» **Exercise directions**
The reply should contain every line of the data, repeated exactly, and no pictures.

» **Records provided**
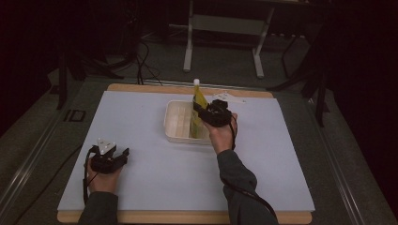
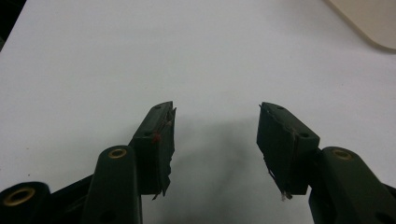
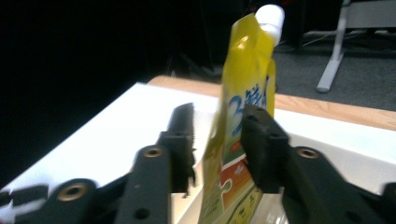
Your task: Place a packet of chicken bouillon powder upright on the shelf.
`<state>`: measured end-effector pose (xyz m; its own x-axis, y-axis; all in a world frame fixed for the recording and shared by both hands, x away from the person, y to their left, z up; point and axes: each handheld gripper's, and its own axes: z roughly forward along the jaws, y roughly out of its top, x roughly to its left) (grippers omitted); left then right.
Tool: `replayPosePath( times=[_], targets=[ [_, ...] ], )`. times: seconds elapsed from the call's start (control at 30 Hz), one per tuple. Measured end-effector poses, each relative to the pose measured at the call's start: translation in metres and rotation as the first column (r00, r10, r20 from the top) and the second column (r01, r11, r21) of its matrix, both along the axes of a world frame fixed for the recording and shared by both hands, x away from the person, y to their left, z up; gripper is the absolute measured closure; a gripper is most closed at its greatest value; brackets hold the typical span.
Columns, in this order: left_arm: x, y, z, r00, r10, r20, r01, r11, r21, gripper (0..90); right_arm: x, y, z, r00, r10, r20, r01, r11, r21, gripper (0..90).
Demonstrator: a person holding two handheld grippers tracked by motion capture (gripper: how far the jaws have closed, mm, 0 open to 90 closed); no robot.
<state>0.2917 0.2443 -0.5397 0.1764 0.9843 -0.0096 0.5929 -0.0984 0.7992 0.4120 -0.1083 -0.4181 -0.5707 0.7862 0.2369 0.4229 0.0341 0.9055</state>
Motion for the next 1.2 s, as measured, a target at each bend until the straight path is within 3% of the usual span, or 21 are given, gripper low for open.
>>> replayPosePath(
  times=[0.1,0.3,0.47,0.57,0.73,1.1,1.2],
  targets=[
    [0.000,0.000,0.000,1.0000,-0.001,0.000,0.001,1.0000,0.002,46.0,-0.002,0.000,0.005,0.9995,0.031,-0.010,-0.032,0.998,-0.048,57.4],
    [0.000,0.000,0.000,1.0000,0.001,0.001,-0.001,1.0000,-0.001,46.0,-0.006,-0.004,0.014,0.9975,0.062,-0.035,-0.064,0.994,-0.087,51.9],
    [0.000,0.000,0.000,1.0000,0.002,0.001,-0.002,1.0000,-0.001,46.0,-0.010,-0.010,0.019,0.9897,0.117,-0.082,-0.122,0.990,-0.064,47.5],
    [0.000,0.000,0.000,1.0000,0.002,0.001,-0.002,1.0000,-0.001,46.0,-0.015,-0.013,0.021,0.9877,0.129,-0.089,-0.137,0.986,-0.096,46.1],
    [0.000,0.000,0.000,1.0000,0.004,0.001,-0.004,1.0000,-0.001,45.9,-0.020,-0.020,0.020,0.9844,0.137,-0.110,-0.151,0.980,-0.128,45.3],
    [0.000,0.000,0.000,1.0000,0.009,0.001,-0.009,1.0000,0.004,45.3,-0.037,-0.037,0.008,0.9660,0.165,-0.199,-0.204,0.959,-0.196,44.7],
    [0.000,0.000,0.000,0.9996,0.029,0.004,-0.029,0.9995,0.006,44.3,-0.045,-0.048,0.004,0.9721,0.150,-0.181,-0.186,0.961,-0.205,45.2]
  ],
)
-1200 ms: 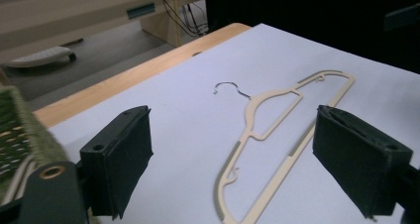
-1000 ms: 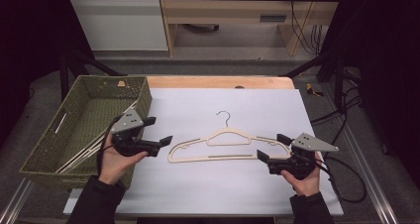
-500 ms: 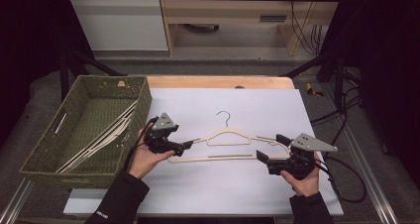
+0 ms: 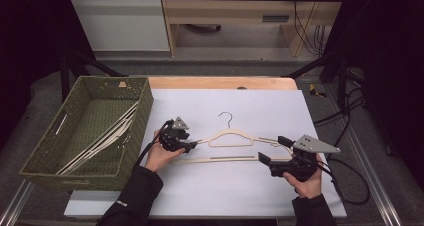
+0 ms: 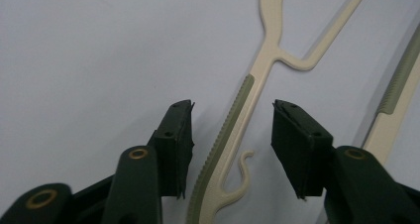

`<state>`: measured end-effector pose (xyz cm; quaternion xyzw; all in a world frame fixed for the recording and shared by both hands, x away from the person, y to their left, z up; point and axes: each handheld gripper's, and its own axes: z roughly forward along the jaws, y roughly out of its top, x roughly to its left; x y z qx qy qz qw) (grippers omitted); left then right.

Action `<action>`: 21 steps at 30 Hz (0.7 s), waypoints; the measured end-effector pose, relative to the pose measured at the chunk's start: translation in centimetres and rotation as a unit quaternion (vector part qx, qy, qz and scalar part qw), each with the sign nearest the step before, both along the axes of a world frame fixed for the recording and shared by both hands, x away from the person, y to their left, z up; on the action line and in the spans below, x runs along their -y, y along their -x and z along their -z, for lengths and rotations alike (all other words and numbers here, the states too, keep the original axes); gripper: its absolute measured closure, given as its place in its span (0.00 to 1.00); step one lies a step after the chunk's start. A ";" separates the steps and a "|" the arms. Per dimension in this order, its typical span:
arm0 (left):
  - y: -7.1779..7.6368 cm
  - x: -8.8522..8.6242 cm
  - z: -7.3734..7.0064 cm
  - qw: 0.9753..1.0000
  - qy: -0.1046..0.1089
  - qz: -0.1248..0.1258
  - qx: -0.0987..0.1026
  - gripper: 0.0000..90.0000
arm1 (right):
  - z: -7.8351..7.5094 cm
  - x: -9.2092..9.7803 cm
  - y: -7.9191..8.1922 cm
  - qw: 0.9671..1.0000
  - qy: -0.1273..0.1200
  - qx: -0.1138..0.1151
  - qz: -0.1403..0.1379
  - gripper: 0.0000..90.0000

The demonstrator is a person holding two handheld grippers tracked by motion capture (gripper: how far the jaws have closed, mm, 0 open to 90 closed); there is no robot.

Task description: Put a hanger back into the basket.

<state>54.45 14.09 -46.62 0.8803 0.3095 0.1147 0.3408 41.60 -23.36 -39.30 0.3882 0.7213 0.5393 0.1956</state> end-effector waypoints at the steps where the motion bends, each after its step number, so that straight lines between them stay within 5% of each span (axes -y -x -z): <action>1: 0.0 0.0 0.1 1.000 -0.002 0.003 -0.001 0.58 | 0.0 0.0 0.0 1.000 -0.002 -0.001 0.001 0.09; 13: -0.4 0.1 0.2 1.000 -0.016 0.005 -0.009 0.81 | 0.1 0.0 -0.1 1.000 -0.004 -0.002 -0.002 0.09; 21: 0.7 0.1 -0.2 0.999 -0.030 0.037 -0.017 0.87 | 0.1 0.0 -0.1 1.000 -0.003 -0.004 -0.005 0.10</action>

» **Output of the exercise**
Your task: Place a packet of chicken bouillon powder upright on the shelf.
`<state>`: measured end-effector pose (xyz m; its own x-axis, y-axis; all in a world frame fixed for the recording and shared by both hands, x away from the person, y to their left, z up; point and axes: each handheld gripper's, and its own axes: z roughly forward along the jaws, y roughly out of its top, x roughly to its left) (grippers omitted); left then right.
Tool: `replayPosePath( times=[_], targets=[ [_, ...] ], )`. times: seconds elapsed from the call's start (control at 30 Hz), one per tuple. Measured end-effector poses, each relative to the pose measured at the call's start: translation in metres and rotation as the first column (r00, r10, r20 from the top) and the second column (r01, r11, r21) of its matrix, both along the axes of a world frame fixed for the recording and shared by both hands, x away from the person, y to their left, z up; gripper is the absolute measured closure; a gripper is most closed at its greatest value; brackets hold the typical span.
Columns, in this order: left_arm: x, y, z, r00, r10, r20, r01, r11, r21, gripper (0..90); right_arm: x, y, z, r00, r10, r20, r01, r11, r21, gripper (0..90).
Demonstrator: a person holding two handheld grippers tracked by motion capture (gripper: how far the jaws have closed, mm, 0 open to 90 closed); no robot.
<state>0.2917 0.2443 -0.5397 0.1764 0.9843 -0.0096 0.5929 -0.0984 0.7992 0.4120 -0.1083 -0.4181 -0.5707 0.7862 0.2369 0.4229 0.0341 0.9055</state>
Motion for the next 1.2 s, as measured, a target at each bend until the straight path is within 3% of the usual span, or 21 are given, gripper low for open.
>>> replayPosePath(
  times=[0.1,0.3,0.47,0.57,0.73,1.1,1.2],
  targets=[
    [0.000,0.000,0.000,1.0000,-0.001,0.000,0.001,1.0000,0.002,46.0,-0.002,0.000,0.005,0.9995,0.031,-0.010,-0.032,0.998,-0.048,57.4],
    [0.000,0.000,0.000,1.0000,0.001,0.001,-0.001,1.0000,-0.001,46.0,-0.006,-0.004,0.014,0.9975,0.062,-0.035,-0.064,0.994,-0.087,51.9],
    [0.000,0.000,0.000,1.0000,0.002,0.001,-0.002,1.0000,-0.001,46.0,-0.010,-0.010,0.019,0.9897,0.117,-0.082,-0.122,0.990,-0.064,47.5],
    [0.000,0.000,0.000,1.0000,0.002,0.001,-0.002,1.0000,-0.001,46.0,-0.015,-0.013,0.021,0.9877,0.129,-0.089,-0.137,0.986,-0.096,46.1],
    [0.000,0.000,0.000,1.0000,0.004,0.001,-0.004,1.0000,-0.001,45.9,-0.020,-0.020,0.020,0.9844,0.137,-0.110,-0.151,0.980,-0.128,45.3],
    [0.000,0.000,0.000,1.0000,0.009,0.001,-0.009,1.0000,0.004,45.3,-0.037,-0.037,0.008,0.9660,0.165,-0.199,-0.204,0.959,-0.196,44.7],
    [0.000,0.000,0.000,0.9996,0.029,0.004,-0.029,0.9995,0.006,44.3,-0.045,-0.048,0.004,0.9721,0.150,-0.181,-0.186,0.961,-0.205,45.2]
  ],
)
-1200 ms: 
-1000 ms: 
-500 ms: 
+0 ms: 
+0 ms: 

`<state>`: measured end-effector pose (xyz cm; quaternion xyzw; all in a world frame fixed for the recording and shared by both hands, x away from the person, y to their left, z up; point and axes: each handheld gripper's, and its own axes: z roughly forward along the jaws, y roughly out of its top, x roughly to its left; x y z qx qy qz qw) (grippers omitted); left then right.

Action `<action>`: 21 steps at 30 Hz (0.7 s), waypoints; the measured end-effector pose, relative to the pose measured at the chunk's start: translation in centimetres and rotation as a unit quaternion (vector part qx, qy, qz and scalar part qw), each with the sign nearest the step before, both along the axes of a world frame fixed for the recording and shared by both hands, x away from the person, y to their left, z up; on the action line and in the spans below, x runs along their -y, y along their -x and z along their -z, for lengths and rotations alike (all other words and numbers here, the states too, keep the original axes); gripper: its absolute measured closure, given as its place in its span (0.00 to 1.00); step one lies a step after the chunk's start. A ";" separates the steps and a "|" the arms. Per dimension in this order, its typical span:
arm0 (left):
  - y: -7.1779..7.6368 cm
  - x: -8.8522..8.6242 cm
  - z: -7.3734..7.0064 cm
  - qw: 0.9753..1.0000
  - qy: -0.1046..0.1089
  - qz: -0.1248..0.1258
  - qx: -0.0987..0.1026
  - gripper: 0.0000..90.0000
arm1 (right):
  - z: -7.8351..7.5094 cm
  - x: -9.2092..9.7803 cm
  - y: -7.9191..8.1922 cm
  - qw: 0.9671..1.0000
  - qy: -0.1273..0.1200
  - qx: -0.1138..0.1151
  - qz: -0.1403..0.1379
  - gripper: 0.0000..90.0000

The demonstrator is a person holding two handheld grippers tracked by motion capture (gripper: how far the jaws have closed, mm, 0 open to 90 closed); there is no robot.

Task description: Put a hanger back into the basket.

<state>54.45 14.09 -46.62 0.8803 0.3095 0.1147 0.3408 41.60 -23.36 -39.30 0.3882 0.7213 0.5393 0.1956</state> end-effector waypoints at the steps where the motion bends, each after its step number, so that straight lines between them stay within 5% of each span (axes -y -x -z): <action>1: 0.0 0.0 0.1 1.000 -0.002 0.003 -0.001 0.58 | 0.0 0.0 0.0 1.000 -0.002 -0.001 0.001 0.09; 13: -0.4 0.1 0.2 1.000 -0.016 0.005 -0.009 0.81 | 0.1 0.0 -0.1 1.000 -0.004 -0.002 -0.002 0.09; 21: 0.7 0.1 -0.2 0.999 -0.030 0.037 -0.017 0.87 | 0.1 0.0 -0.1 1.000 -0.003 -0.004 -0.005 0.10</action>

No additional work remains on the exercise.